▸ **Exercise objective**
For every line in the material, output its text exactly and exclude any image it holds.

▸ **Input material**
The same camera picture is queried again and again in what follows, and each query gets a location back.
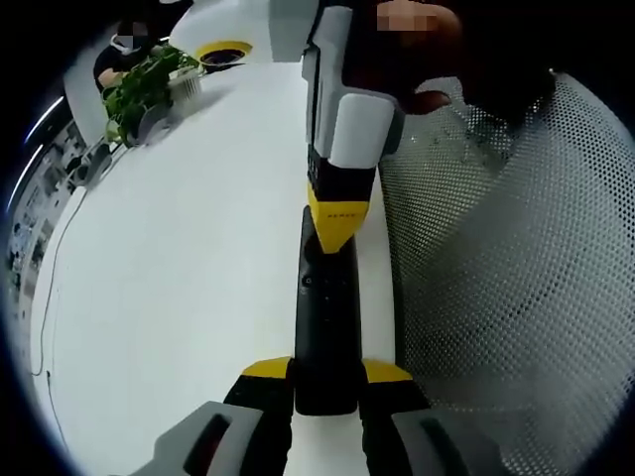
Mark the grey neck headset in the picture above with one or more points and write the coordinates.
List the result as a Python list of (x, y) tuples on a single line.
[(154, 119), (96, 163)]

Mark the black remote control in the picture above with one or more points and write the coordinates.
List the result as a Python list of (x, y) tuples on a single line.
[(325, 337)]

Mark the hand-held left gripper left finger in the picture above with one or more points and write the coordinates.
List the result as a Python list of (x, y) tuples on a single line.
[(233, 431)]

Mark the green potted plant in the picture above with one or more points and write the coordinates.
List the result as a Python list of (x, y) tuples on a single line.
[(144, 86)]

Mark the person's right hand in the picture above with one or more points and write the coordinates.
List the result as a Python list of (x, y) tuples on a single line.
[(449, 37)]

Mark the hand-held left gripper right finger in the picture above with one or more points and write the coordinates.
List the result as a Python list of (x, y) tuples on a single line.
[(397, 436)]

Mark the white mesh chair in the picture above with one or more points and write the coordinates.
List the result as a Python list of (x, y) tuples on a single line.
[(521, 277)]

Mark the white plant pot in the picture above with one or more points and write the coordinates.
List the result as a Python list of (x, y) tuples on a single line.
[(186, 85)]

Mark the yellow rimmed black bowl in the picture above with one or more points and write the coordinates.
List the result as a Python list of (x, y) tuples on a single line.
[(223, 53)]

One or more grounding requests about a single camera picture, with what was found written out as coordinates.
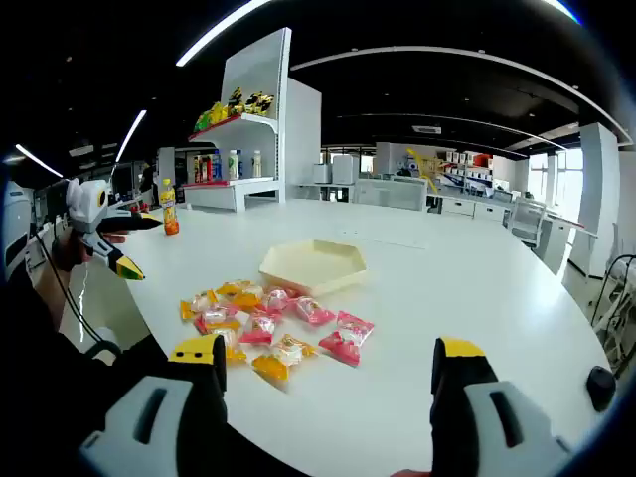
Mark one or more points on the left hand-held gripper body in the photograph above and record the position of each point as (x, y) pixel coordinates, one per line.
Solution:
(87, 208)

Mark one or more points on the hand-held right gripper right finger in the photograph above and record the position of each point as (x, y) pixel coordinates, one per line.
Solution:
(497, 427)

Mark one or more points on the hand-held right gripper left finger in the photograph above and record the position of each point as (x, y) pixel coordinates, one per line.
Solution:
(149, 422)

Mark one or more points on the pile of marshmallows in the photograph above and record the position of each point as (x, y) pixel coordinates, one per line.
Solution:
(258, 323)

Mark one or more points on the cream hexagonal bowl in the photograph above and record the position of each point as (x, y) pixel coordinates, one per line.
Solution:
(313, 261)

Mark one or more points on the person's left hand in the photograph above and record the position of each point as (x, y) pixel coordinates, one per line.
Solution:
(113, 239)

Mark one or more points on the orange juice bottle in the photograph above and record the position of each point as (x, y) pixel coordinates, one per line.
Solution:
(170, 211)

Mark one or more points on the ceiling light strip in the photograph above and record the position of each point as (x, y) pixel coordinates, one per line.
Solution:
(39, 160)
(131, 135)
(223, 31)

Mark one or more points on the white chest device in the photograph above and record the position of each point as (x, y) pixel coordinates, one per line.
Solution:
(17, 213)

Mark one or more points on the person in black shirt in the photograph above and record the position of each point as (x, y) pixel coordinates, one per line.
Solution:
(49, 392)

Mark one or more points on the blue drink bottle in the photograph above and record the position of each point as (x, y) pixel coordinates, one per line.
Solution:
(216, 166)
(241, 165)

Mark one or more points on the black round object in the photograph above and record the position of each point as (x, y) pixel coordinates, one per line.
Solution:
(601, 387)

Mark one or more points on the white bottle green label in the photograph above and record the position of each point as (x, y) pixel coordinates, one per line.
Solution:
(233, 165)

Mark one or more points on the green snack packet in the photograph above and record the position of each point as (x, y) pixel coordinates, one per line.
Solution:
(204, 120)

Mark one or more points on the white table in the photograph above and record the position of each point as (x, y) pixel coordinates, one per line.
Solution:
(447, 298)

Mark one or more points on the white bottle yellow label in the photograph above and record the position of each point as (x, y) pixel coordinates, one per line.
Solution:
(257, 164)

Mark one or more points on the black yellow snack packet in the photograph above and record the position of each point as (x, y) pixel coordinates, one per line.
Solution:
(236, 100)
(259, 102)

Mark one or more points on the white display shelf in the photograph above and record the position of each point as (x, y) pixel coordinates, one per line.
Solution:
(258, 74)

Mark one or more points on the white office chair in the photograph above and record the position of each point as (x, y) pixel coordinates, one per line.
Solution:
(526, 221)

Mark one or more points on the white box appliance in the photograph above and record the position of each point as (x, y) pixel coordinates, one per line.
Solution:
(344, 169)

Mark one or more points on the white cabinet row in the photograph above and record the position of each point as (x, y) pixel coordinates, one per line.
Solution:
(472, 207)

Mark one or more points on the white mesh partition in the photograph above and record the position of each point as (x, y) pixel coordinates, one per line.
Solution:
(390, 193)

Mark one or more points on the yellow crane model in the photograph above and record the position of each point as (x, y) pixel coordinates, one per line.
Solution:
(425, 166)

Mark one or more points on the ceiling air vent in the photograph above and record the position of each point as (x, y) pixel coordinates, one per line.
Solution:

▸ **Solution for this problem**
The same camera picture is queried again and again in what follows, and each query gets a location back.
Mark the grey neck headset in the picture above with one or more points and write the coordinates.
List the result as a Python list of (x, y) tuples on a single line.
[(154, 119), (96, 163)]

Mark the black remote control in the picture above with one or more points and write the coordinates.
List the result as a Python list of (x, y) tuples on a single line.
[(325, 337)]

Mark the hand-held left gripper left finger in the picture above with one or more points and write the coordinates.
List the result as a Python list of (x, y) tuples on a single line.
[(233, 431)]

Mark the green potted plant in the picture above with one or more points and write the coordinates.
List the result as a Python list of (x, y) tuples on a single line.
[(144, 86)]

Mark the person's right hand in the picture above with one or more points and write the coordinates.
List the result as a Python list of (x, y) tuples on a single line.
[(449, 37)]

Mark the hand-held left gripper right finger in the picture above with one or more points and write the coordinates.
List the result as a Python list of (x, y) tuples on a single line.
[(397, 436)]

Mark the white mesh chair in the picture above with one or more points and write the coordinates.
List the result as a Python list of (x, y) tuples on a single line.
[(521, 277)]

Mark the white plant pot in the picture above with one or more points and write the coordinates.
List the result as a Python list of (x, y) tuples on a single line.
[(186, 85)]

Mark the yellow rimmed black bowl in the picture above with one or more points and write the coordinates.
List the result as a Python list of (x, y) tuples on a single line.
[(223, 53)]

One or more grounding requests about a single camera picture, with what was found written out as coordinates.
Mark one or more points on the left hand-held gripper body in the photograph above and record the position of each point as (x, y) pixel coordinates, one per line.
Solution:
(87, 208)

Mark one or more points on the hand-held right gripper right finger in the photograph above and record the position of each point as (x, y) pixel coordinates, one per line.
Solution:
(497, 427)

Mark one or more points on the hand-held right gripper left finger in the photograph above and record the position of each point as (x, y) pixel coordinates, one per line.
Solution:
(149, 422)

Mark one or more points on the pile of marshmallows in the photograph above and record the position of each point as (x, y) pixel coordinates, one per line.
Solution:
(258, 323)

Mark one or more points on the cream hexagonal bowl in the photograph above and record the position of each point as (x, y) pixel coordinates, one per line.
Solution:
(313, 261)

Mark one or more points on the person's left hand in the photograph above and record the position of each point as (x, y) pixel coordinates, one per line.
Solution:
(113, 239)

Mark one or more points on the orange juice bottle in the photograph above and record the position of each point as (x, y) pixel coordinates, one per line.
Solution:
(170, 211)

Mark one or more points on the ceiling light strip in the photograph above and record the position of each point as (x, y) pixel coordinates, one per line.
Solution:
(39, 160)
(131, 135)
(223, 31)

Mark one or more points on the white chest device in the photograph above and record the position of each point as (x, y) pixel coordinates, one per line.
Solution:
(17, 213)

Mark one or more points on the person in black shirt in the photograph above and record the position of each point as (x, y) pixel coordinates, one per line.
Solution:
(49, 392)

Mark one or more points on the blue drink bottle in the photograph above and record the position of each point as (x, y) pixel coordinates, one per line.
Solution:
(216, 166)
(241, 165)

Mark one or more points on the black round object in the photograph above and record the position of each point as (x, y) pixel coordinates, one per line.
Solution:
(601, 387)

Mark one or more points on the white bottle green label in the photograph above and record the position of each point as (x, y) pixel coordinates, one per line.
Solution:
(233, 165)

Mark one or more points on the green snack packet in the photograph above and record the position of each point as (x, y) pixel coordinates, one per line.
Solution:
(204, 120)

Mark one or more points on the white table in the photograph above and record the position of each point as (x, y) pixel coordinates, one per line.
Solution:
(447, 298)

Mark one or more points on the white bottle yellow label in the photograph above and record the position of each point as (x, y) pixel coordinates, one per line.
Solution:
(257, 164)

Mark one or more points on the black yellow snack packet in the photograph above and record the position of each point as (x, y) pixel coordinates, one per line.
Solution:
(236, 100)
(259, 102)

Mark one or more points on the white display shelf in the photograph above and record the position of each point as (x, y) pixel coordinates, one per line.
Solution:
(258, 74)

Mark one or more points on the white office chair in the photograph above and record the position of each point as (x, y) pixel coordinates, one per line.
Solution:
(526, 221)

Mark one or more points on the white box appliance in the photograph above and record the position of each point as (x, y) pixel coordinates, one per line.
Solution:
(344, 169)

Mark one or more points on the white cabinet row in the photograph above and record the position of each point as (x, y) pixel coordinates, one per line.
Solution:
(472, 207)

Mark one or more points on the white mesh partition in the photograph above and record the position of each point as (x, y) pixel coordinates, one per line.
Solution:
(390, 193)

Mark one or more points on the yellow crane model in the photograph above and record the position of each point as (x, y) pixel coordinates, one per line.
Solution:
(425, 166)

Mark one or more points on the ceiling air vent in the photograph above and record the position of each point as (x, y) pixel coordinates, one per line.
Solution:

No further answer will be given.